* [Your goal]:
Among the lines below, keep only those from the one containing "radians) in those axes" through the one containing "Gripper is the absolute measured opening", and reproduce them exactly.

* [Given information]:

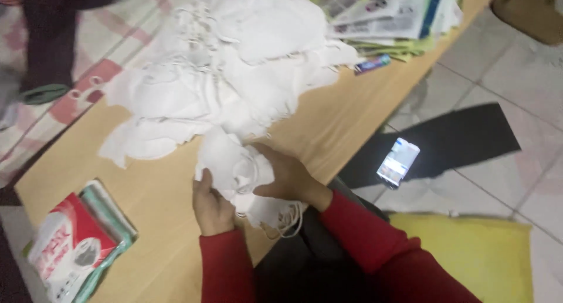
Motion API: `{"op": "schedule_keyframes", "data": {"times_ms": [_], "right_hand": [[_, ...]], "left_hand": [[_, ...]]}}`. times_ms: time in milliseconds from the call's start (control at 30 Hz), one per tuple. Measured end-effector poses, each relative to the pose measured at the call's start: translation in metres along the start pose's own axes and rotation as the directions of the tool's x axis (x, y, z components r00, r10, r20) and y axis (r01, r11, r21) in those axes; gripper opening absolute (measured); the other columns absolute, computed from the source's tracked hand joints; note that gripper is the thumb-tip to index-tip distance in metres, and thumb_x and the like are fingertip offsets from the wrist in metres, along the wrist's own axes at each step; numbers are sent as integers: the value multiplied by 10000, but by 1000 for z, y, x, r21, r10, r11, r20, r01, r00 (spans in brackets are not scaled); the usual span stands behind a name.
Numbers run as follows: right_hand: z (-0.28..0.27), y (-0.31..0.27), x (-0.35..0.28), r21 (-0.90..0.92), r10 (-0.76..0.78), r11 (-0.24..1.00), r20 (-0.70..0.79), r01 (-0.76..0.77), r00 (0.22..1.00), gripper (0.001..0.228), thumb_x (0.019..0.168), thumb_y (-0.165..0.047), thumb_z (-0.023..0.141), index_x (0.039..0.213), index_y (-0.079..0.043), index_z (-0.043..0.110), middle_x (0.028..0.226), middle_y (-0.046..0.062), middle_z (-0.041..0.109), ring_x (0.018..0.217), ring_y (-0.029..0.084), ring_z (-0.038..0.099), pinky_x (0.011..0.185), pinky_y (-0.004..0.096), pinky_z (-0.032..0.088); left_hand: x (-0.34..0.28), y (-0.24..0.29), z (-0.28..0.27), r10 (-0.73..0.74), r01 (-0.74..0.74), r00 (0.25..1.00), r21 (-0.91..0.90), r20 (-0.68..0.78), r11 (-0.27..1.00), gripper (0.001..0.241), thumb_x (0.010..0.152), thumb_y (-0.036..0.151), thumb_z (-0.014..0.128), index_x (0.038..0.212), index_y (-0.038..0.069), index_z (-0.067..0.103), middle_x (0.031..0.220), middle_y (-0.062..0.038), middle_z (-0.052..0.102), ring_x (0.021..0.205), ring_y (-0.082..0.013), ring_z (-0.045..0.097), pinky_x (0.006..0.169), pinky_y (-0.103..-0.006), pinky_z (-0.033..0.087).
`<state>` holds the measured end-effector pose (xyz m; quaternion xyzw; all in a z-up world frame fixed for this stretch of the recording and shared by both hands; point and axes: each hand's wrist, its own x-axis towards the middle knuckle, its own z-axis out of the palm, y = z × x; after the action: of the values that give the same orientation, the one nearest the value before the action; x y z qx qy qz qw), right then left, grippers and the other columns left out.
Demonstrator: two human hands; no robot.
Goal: The person is taking individual white face masks from a large, disorganized pile and stacking them neatly on the table.
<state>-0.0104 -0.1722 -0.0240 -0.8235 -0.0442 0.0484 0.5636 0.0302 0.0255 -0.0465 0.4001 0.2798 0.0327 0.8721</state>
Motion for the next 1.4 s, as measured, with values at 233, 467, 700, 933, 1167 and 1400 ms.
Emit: {"op": "schedule_keyframes", "data": {"times_ms": [233, 467, 700, 933, 1167, 1400], "right_hand": [[-37, 53, 36, -114, -5, 993, -218, -20, 976, 986, 698, -450, 871, 1556, -257, 425, 1519, 110, 537, 1388, 354, 507, 1167, 488, 411], [-88, 56, 82, -320, -120, 945, -530, -67, 839, 948, 723, -308, 945, 1508, -97, 457, 1538, 261, 422, 1393, 463, 457, 1173, 556, 380], [-76, 95, 90, -552, -262, 826, -558, -116, 788, 565, 798, -490, 861, 1247, -209, 667, 1203, 6, 631, 1205, 251, 561, 1036, 428, 373], [-75, 73, 79, -653, -420, 754, -552, -61, 721, 359, 787, -386, 882, 1065, -197, 758, 975, 15, 650, 1078, 278, 571, 982, 429, 377], [-1, -11, 86, 39, -283, 916, -641, 398, 714, 303, 895, -71, 783, 1156, -51, 630, 1119, 175, 671, 1118, 399, 660, 1007, 502, 485], [48, -5, 112, -43, -300, 952, -352, 304, 887, 524, 928, -246, 739, 1393, -79, 566, 1171, 205, 701, 1105, 425, 680, 952, 554, 538]], "left_hand": [[-3, 9, -5, 254, -257, 966, 75, 53, 963, 373, 1040, 163, 596, 1402, 211, 524, 1294, -122, 672, 1116, -304, 725, 906, -537, 627], [-44, -5, 45, 352, -378, 926, 338, 138, 862, 652, 982, -28, 557, 1544, 198, 317, 1411, -287, 278, 1328, -424, 366, 1086, -580, 372], [-30, -7, 57, 391, -434, 898, 549, 201, 714, 287, 966, 9, 617, 1189, 134, 746, 910, -27, 655, 705, -62, 522, 620, -197, 488], [-2, -1, 36, 249, -292, 956, 430, 154, 854, 221, 970, 30, 613, 1134, 70, 755, 1144, -149, 729, 1115, -179, 632, 978, -378, 516], [-9, 13, 44, 196, -256, 956, 294, 218, 921, 331, 1039, 266, 547, 1164, 14, 722, 1234, -151, 647, 1257, -232, 550, 1084, -412, 436], [42, 5, -5, 217, -235, 972, 389, 92, 891, 291, 992, 112, 630, 1253, -16, 650, 1081, -206, 739, 982, -262, 721, 844, -409, 588]]}}
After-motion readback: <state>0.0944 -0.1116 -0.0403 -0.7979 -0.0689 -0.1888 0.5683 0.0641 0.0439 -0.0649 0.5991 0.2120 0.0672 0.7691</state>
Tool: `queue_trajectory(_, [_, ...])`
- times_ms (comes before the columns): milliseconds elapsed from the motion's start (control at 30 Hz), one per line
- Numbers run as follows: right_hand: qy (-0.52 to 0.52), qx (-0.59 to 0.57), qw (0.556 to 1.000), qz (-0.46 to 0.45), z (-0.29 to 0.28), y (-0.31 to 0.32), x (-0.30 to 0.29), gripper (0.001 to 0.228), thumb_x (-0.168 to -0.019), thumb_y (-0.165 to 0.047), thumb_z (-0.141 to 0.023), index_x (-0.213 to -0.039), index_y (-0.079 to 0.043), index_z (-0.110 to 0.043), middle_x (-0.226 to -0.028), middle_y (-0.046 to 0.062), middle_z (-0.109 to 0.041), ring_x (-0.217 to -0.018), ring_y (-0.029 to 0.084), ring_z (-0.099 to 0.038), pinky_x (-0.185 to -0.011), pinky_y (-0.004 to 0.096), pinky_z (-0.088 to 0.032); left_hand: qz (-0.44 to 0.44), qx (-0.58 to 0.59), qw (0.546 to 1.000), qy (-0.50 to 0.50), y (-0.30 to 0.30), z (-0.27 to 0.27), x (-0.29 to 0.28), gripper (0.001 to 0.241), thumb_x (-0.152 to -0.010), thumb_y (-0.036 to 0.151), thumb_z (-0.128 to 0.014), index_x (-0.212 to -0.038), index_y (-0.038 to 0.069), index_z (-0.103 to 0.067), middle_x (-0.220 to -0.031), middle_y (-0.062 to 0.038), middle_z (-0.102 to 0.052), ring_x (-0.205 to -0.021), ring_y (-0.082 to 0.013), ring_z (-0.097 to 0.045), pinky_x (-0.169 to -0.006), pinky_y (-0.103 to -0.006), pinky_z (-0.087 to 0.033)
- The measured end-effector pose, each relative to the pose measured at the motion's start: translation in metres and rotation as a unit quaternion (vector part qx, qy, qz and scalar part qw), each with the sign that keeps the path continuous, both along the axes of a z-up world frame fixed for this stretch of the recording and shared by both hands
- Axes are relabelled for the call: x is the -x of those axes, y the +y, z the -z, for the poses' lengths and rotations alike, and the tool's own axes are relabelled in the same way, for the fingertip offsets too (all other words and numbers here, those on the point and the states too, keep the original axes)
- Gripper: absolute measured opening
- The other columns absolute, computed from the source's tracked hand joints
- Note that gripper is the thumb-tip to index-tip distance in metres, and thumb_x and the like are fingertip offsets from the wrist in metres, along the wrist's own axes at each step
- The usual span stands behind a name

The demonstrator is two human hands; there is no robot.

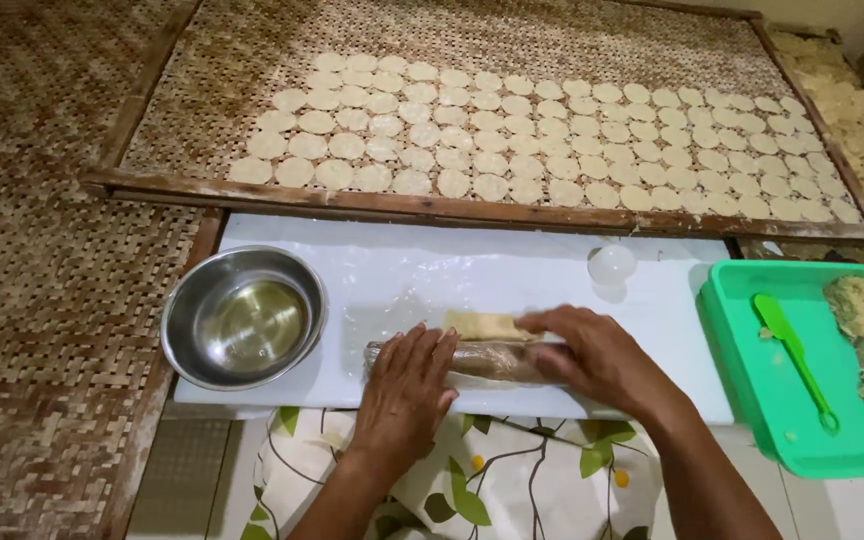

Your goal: Rolling out dough and cutting it into small circular shapes using a round mold.

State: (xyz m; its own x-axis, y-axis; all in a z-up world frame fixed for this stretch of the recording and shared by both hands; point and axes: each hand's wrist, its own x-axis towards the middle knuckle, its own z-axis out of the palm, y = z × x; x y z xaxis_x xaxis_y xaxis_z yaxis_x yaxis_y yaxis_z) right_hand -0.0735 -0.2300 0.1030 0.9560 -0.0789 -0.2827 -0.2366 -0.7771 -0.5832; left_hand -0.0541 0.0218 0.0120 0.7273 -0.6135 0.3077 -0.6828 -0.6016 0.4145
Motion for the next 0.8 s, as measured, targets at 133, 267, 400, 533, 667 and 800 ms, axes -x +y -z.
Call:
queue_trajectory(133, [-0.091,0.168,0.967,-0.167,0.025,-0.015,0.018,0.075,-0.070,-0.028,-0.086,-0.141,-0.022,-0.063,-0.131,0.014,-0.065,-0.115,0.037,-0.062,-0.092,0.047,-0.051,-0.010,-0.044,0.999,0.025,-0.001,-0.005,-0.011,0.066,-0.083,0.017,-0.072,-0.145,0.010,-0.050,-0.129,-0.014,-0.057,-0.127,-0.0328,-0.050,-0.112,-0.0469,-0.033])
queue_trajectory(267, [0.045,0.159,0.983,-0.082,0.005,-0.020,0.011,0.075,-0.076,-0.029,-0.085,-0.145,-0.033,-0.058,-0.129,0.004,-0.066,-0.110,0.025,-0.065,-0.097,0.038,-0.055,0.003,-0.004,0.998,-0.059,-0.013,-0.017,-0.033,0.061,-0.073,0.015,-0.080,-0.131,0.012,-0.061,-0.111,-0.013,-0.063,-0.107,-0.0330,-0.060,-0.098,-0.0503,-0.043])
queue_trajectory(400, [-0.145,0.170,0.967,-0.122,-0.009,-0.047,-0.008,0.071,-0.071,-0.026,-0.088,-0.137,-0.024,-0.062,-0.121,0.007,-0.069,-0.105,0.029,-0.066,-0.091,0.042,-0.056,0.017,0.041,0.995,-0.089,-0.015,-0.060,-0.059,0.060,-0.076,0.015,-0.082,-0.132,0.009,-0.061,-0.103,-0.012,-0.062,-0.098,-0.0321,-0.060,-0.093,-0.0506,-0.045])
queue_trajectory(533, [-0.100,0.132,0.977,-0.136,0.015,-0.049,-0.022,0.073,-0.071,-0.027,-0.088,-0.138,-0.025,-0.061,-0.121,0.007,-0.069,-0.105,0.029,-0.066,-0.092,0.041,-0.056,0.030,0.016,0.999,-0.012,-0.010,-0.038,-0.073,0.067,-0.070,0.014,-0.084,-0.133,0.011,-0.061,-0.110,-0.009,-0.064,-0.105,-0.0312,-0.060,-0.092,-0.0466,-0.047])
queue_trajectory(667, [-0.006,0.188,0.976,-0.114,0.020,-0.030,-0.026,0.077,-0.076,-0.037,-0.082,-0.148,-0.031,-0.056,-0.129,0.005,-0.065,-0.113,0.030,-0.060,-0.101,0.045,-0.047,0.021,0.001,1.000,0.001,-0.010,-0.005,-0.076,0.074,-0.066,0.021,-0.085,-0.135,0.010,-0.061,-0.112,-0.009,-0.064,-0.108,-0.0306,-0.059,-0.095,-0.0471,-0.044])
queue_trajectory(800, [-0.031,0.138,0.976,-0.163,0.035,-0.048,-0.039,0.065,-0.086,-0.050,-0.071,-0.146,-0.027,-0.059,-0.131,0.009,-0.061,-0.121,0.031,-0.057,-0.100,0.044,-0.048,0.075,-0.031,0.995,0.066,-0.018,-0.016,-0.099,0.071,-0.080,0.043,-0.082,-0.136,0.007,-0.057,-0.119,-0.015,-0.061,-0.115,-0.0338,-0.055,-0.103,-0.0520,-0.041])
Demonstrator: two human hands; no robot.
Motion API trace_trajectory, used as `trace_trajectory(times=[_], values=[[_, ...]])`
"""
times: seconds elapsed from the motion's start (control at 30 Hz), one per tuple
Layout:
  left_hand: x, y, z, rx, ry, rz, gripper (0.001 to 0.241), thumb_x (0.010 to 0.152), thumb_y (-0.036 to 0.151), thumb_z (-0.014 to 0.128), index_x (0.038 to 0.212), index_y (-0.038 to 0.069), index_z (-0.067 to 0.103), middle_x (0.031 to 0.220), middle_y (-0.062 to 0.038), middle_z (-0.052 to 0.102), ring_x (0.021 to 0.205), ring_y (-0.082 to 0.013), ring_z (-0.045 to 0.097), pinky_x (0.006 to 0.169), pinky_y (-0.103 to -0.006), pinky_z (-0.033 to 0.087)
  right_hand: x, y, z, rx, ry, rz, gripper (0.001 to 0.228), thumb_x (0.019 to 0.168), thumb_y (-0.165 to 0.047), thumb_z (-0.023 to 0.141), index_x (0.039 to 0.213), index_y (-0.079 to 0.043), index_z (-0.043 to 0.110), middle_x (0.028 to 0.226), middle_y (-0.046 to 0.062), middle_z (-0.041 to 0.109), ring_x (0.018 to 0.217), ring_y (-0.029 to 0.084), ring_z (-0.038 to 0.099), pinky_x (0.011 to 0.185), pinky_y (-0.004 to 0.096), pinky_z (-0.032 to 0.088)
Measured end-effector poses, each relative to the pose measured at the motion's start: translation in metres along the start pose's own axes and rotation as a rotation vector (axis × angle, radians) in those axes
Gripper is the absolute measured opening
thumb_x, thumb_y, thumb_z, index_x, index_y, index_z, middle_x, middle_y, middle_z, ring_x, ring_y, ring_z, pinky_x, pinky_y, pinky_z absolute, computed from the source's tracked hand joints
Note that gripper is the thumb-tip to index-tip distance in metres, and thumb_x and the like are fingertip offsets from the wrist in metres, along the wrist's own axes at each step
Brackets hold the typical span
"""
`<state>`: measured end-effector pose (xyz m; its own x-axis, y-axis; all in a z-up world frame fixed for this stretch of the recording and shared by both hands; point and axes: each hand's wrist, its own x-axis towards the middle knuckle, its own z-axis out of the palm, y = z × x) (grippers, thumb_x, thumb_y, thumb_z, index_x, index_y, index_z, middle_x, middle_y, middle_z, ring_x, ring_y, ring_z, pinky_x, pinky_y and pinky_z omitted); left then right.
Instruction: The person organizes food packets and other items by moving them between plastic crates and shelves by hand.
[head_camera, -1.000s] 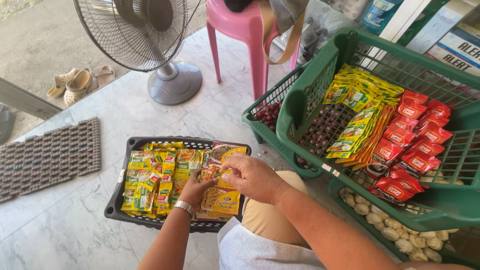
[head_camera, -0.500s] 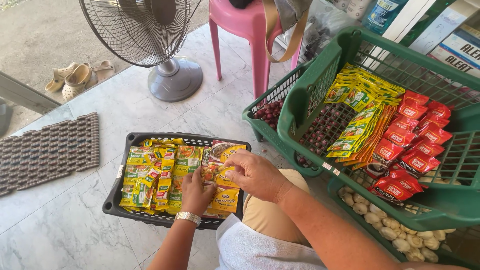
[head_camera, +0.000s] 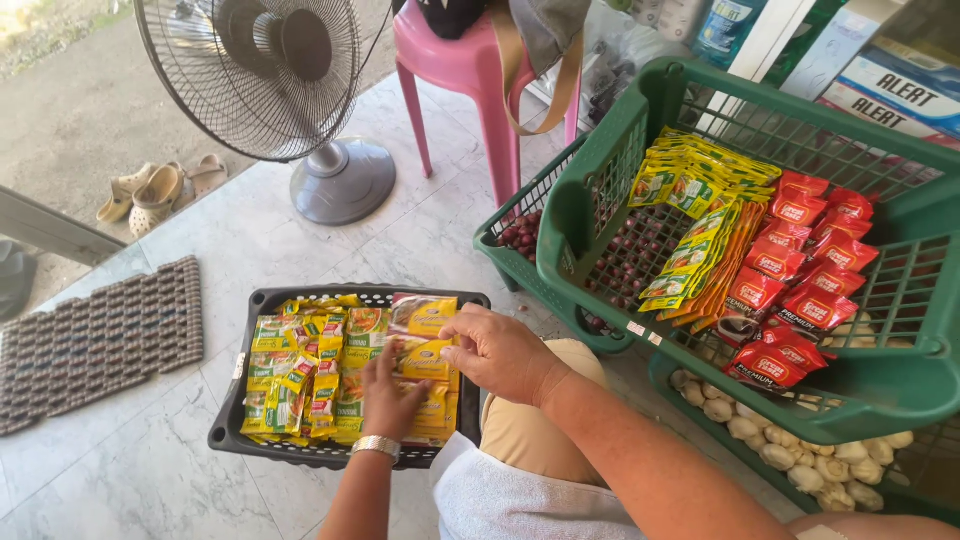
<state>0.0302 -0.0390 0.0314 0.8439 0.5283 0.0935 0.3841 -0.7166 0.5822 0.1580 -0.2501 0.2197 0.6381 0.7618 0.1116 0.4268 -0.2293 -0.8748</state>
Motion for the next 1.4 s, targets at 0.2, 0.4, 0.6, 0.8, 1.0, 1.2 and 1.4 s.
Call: trace_trajectory(times=[0.2,0.4,0.6,0.8,1.0,1.2,1.4], values=[[0.002,-0.053,-0.003,-0.375,-0.03,-0.315,0.094,0.072,0.009,0.083,0.154,0.016,0.037,0.114,-0.015,0.062,0.098,-0.0263,0.066,0.083,-0.0406,0.056,-0.004,0.007,-0.005,0.014,0.001,0.032,0.021,0.089,-0.022,0.07,0.102,-0.005,0.07,0.092,0.009,0.067,0.079,0.022,0.069,0.075,0.035,0.056],[0.001,-0.082,-0.006,-0.857,-0.05,-0.453,0.076,0.082,-0.005,0.071,0.152,0.004,0.043,0.1,-0.01,0.066,0.083,-0.0164,0.066,0.071,-0.0298,0.057,0.001,0.017,0.002,0.058,0.033,0.028,0.023,0.088,-0.024,0.07,0.103,-0.006,0.072,0.095,0.009,0.068,0.081,0.022,0.07,0.076,0.035,0.056],[0.005,-0.066,-0.024,-0.848,-0.074,-0.323,0.051,0.091,-0.001,0.068,0.14,-0.002,0.057,0.093,-0.007,0.066,0.075,-0.011,0.059,0.063,-0.0255,0.046,0.005,0.03,0.012,0.034,0.091,0.119,0.028,0.086,-0.031,0.071,0.102,-0.008,0.074,0.103,0.011,0.071,0.092,0.027,0.07,0.083,0.039,0.055],[0.009,0.067,-0.071,-0.776,-0.053,-0.052,0.037,0.094,0.0,0.065,0.131,0.0,0.062,0.091,-0.004,0.067,0.078,-0.006,0.059,0.067,-0.0207,0.049,0.013,0.028,0.011,0.034,0.139,0.216,0.057,0.084,-0.046,0.075,0.127,-0.011,0.062,0.123,0.017,0.06,0.114,0.034,0.062,0.098,0.042,0.048],[0.007,0.204,-0.108,-0.437,0.054,0.421,0.025,0.091,-0.002,0.066,0.117,0.0,0.067,0.096,-0.005,0.064,0.081,-0.0102,0.063,0.069,-0.0224,0.053,0.017,0.052,-0.004,0.595,0.519,0.152,0.082,0.084,-0.041,0.085,0.148,-0.007,0.045,0.128,0.02,0.053,0.121,0.033,0.056,0.106,0.045,0.046],[0.018,0.246,-0.081,-0.441,-0.052,0.527,0.019,0.092,-0.001,0.068,0.111,0.001,0.067,0.09,-0.006,0.062,0.079,-0.0122,0.063,0.071,-0.025,0.053,-0.043,0.056,-0.11,1.465,0.148,0.003,0.057,0.089,-0.023,0.079,0.139,-0.006,0.056,0.127,0.009,0.069,0.117,0.022,0.067,0.106,0.043,0.05],[0.021,0.327,-0.037,-0.661,-0.4,0.398,0.019,0.096,0.003,0.067,0.114,0.0,0.061,0.099,-0.008,0.061,0.089,-0.0131,0.055,0.079,-0.0286,0.052,-0.092,0.067,-0.19,1.218,0.239,-0.133,0.036,0.098,-0.011,0.071,0.133,-0.006,0.062,0.13,0.008,0.07,0.119,0.021,0.066,0.107,0.042,0.051]])
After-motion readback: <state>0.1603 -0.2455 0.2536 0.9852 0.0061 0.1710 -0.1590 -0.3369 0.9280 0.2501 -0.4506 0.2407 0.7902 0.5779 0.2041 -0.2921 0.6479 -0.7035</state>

* [Answer box]:
Measured end-effector poses, each relative to the pose measured at the motion's start: translation in metres along the start pose's own axes and rotation as a rotation vector (axis × angle, radians) in those axes
Gripper is the absolute measured opening

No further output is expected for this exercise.